• **Action item**:
A complete answer lists every line of the entries below where the string "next" appears.

• **Information provided**:
**********

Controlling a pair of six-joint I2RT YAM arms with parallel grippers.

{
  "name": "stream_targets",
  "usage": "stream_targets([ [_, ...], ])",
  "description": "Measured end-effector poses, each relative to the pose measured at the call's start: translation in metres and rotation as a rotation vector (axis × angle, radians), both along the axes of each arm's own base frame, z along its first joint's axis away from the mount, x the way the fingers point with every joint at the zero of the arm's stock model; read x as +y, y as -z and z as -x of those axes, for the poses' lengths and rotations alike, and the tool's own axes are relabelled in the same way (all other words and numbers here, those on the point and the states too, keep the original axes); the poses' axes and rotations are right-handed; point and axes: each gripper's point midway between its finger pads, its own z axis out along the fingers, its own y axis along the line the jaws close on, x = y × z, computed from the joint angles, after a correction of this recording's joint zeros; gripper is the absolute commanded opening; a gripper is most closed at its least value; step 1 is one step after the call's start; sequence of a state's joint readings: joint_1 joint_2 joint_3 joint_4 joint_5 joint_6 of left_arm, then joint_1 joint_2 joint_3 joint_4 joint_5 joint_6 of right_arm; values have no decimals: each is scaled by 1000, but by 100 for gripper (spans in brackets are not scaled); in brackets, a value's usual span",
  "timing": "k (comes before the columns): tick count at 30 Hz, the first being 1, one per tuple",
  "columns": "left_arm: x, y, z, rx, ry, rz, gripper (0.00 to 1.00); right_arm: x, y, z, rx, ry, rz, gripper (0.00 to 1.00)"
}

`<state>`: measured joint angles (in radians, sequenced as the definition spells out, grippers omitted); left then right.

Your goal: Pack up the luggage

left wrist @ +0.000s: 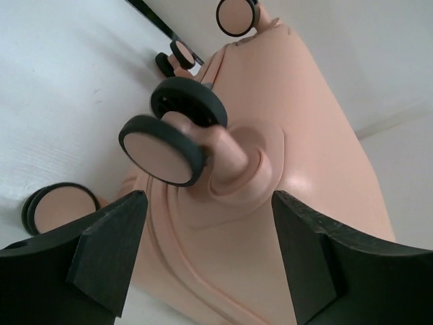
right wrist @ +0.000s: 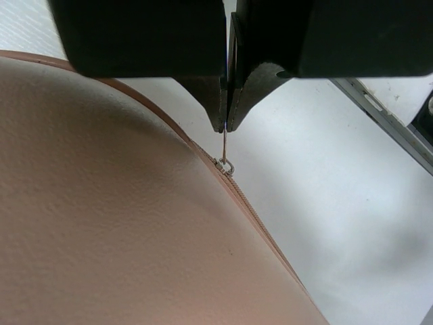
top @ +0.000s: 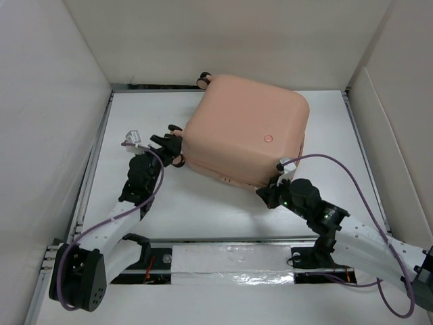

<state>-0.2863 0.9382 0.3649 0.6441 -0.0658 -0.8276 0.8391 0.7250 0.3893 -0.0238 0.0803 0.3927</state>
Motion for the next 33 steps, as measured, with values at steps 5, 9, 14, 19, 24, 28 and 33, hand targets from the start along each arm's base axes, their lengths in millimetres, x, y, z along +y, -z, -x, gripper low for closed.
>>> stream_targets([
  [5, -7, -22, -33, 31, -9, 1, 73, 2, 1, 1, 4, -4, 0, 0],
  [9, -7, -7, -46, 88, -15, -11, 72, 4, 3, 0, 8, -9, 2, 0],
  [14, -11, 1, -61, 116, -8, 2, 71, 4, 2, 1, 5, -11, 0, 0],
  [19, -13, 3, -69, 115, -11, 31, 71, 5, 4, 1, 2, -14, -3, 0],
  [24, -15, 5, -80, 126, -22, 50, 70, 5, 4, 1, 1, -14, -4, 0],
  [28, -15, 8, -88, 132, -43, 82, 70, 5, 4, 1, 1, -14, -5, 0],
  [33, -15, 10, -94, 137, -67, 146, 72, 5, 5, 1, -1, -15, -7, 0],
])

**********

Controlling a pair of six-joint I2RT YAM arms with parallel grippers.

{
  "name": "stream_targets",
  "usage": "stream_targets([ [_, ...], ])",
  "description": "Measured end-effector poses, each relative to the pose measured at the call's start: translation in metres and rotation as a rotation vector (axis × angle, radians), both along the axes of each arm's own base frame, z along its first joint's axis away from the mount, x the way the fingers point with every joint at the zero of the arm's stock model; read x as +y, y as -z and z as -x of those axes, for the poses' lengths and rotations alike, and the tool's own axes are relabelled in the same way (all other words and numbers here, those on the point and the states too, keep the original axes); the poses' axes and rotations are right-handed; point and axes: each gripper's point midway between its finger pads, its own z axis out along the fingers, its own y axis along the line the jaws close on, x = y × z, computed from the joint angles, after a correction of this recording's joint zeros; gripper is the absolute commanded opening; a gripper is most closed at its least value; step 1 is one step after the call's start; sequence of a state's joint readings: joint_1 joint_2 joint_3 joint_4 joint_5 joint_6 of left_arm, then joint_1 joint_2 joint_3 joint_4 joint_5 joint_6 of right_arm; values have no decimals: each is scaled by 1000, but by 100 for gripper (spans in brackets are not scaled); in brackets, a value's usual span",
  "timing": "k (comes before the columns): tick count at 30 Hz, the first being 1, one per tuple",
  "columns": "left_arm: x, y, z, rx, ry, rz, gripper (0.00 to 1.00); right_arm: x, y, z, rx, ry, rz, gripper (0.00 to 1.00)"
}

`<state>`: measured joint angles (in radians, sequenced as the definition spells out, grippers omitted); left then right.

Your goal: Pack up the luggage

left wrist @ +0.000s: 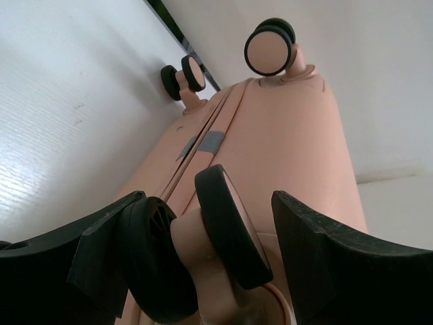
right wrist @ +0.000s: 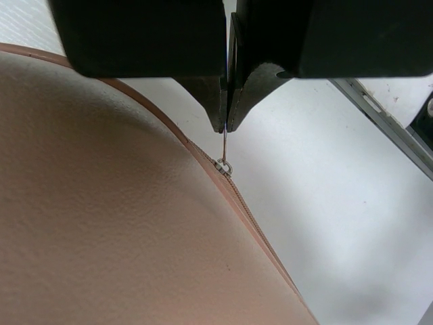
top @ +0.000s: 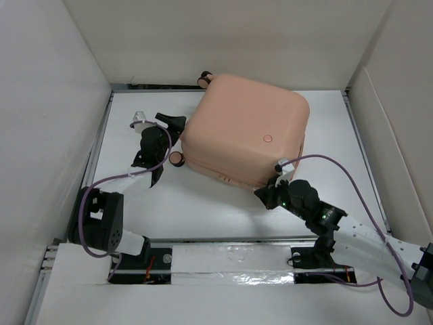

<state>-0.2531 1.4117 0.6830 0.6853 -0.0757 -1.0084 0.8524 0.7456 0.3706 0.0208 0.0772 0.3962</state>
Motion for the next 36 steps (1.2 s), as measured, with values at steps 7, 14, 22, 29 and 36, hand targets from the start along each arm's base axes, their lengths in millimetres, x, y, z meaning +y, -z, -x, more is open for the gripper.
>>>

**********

• **Answer space**:
Motion for the next 33 steps, as measured, with values at steps 5, 9, 14, 19, 24, 28 and 33, hand targets from the start along each arm's base axes, their lengths in millimetres, x, y, z along +y, -z, -x, gripper low for closed.
Motion for the next 36 steps (1.2 s), as measured, with values at steps 7, 14, 22, 29 and 36, hand targets from the start along each arm's base axes, their lengths in millimetres, x, y, z meaning +y, -z, -x, more is open for the gripper.

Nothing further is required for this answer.